Most Reverend Bishop Robert E. Tracy became the new pastor of Saint Mary Magdalen Parish. Bishop Tracy remained in Abbeville only six months, but accomplished many notable things. Among them: restoring the existing rectory, construction of a six-room catechetical center, tuck pointing and water proofing the exterior of the church, installation of an air conditioning unit at the convent of the Sisters of Mount Carmel, and the development of a successful adult religious education program.

In January 1960, Monsignor Ignatius A. Martin assumed the pastorate and served in Abbeville until October 1973. Monsignor Martin introduced the Legion of Mary, the Charismatic Renewal and the Cursillo to the parish. He was also instrumental in the construction of a music room and an additional classroom at Mount Carmel. Other improvements included the construction of a mausoleum, garden crypt, and Saint Paul Cemetery, a new high school (Vermilion Catholic High), a football stadium, expanded office facilities at the rectory, two parish community retreats, more renovation work on the church which included enlargement of the sacristy. During his pastorate, both extraordinary ministers of the Word and extraordinary ministers of Holy Communion were appointed to serve the Parish community.

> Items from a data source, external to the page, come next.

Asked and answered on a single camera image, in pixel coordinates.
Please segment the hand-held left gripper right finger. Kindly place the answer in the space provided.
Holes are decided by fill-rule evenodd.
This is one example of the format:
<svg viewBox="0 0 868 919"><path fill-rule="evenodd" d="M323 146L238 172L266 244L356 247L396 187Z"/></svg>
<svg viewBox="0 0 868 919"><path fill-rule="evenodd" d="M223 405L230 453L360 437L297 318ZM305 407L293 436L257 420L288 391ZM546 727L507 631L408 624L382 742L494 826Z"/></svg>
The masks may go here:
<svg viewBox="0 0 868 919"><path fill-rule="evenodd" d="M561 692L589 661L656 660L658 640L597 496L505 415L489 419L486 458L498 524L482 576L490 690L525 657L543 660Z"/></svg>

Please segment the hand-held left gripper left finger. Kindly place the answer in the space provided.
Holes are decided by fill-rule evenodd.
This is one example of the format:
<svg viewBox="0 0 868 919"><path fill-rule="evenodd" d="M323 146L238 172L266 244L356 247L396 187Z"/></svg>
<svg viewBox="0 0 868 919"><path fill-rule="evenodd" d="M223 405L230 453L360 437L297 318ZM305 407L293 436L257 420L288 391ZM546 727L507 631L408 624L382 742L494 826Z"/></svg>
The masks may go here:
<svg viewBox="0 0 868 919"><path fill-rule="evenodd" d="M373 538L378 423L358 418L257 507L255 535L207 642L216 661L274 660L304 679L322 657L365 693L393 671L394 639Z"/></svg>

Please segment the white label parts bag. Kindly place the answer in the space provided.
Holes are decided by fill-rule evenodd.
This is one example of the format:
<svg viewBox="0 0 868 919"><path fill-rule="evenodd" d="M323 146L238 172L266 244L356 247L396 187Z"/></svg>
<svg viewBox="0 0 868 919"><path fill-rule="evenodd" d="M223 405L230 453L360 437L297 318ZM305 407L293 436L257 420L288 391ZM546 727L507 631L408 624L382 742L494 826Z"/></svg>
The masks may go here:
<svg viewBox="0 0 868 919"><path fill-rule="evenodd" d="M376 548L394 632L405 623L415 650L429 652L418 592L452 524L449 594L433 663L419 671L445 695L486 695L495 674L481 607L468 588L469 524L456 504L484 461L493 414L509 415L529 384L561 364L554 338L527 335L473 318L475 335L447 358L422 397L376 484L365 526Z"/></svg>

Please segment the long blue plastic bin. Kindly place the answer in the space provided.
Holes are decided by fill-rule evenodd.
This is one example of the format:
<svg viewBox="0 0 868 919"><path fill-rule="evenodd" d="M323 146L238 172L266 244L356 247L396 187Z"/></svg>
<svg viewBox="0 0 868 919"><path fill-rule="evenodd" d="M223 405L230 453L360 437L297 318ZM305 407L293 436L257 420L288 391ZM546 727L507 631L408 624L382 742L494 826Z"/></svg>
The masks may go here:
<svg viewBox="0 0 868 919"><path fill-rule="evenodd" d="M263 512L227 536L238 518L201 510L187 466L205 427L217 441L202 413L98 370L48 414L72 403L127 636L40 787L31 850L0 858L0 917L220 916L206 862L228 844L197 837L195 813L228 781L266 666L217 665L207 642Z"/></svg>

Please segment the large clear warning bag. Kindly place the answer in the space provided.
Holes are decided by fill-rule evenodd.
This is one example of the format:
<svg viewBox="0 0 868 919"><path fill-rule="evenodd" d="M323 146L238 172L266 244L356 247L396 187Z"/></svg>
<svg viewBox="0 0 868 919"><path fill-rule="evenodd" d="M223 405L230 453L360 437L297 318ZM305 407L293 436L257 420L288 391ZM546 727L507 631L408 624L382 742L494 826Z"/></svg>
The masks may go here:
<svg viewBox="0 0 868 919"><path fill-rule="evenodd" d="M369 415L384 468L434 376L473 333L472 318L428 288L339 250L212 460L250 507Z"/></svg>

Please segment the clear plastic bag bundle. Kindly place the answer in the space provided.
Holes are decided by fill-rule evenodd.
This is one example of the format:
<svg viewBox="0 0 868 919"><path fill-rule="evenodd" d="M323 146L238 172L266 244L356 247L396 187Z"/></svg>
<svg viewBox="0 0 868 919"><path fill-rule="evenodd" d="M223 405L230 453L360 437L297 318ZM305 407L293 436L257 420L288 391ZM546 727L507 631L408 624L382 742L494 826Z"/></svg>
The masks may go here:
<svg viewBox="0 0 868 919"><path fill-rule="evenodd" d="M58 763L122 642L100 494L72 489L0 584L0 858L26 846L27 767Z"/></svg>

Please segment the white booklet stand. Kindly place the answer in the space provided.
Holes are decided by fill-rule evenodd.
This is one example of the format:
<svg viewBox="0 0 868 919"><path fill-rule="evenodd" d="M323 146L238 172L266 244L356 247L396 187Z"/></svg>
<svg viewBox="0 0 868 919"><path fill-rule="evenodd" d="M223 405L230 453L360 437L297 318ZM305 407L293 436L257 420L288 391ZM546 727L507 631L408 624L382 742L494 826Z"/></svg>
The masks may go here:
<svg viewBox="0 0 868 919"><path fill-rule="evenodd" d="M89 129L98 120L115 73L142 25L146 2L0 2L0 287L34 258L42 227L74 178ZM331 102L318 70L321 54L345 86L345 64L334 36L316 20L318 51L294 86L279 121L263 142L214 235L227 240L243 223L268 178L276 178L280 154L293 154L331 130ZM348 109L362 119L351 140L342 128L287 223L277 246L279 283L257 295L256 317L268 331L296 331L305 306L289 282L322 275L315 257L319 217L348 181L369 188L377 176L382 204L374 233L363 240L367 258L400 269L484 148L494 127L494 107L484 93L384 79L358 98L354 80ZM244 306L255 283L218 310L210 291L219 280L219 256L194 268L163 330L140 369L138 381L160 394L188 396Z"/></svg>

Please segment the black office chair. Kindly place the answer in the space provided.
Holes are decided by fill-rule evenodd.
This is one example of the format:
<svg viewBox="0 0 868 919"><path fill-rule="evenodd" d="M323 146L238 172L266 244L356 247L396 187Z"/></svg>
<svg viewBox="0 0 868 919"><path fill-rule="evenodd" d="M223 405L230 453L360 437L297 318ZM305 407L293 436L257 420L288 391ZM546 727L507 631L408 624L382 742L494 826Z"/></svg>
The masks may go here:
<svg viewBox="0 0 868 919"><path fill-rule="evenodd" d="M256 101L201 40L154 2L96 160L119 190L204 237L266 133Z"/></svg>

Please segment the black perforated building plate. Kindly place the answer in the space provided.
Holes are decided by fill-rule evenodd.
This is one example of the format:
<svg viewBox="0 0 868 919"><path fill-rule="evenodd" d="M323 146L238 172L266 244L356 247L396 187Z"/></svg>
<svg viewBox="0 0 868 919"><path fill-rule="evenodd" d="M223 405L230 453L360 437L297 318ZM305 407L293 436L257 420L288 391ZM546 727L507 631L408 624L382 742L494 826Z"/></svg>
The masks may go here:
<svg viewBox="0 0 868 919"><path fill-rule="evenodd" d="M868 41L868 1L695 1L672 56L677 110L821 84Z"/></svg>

Monsignor Richard von Phul Mouton, a native of Lafayette, was welcomed as pastor in November 1973. Monsignor Mouton also made enhancements to the beauty of the church. He sought to expand and improve the ministry to the elderly and homebound, being responsible for the appointment of some seventeen extraordinary ministers of Holy Communion. One of his major accomplishments was a significant reduction of the parish debt. In December 1975, the cellar of the church sacristy was renovated and turned into a weekday Mass chapel. The chapel was named Holy Parents Chapel. Monsignor Mouton served on the Abbeville Bicentennial Committee, which was instrumental in erecting the stature of Pere Antoine Desire Megret in Magdalen Square. Monsignor also commissioned the painting of a mural in the east vestibule of the Holy Parents Chapel to commemorate Saint Mary Magdalen's anniversary. On August 25, 1981, the sacristy and chapel were badly damaged by fire. Repairs and renovations took place in 1981–82. In January 1984, the community center was donated to Mt. Carmel to be used as classrooms and to make room for the new ministries building. The ministries building, which houses the parish offices, a large meeting room, two smaller meeting rooms and a bookstore, was completed in 1985.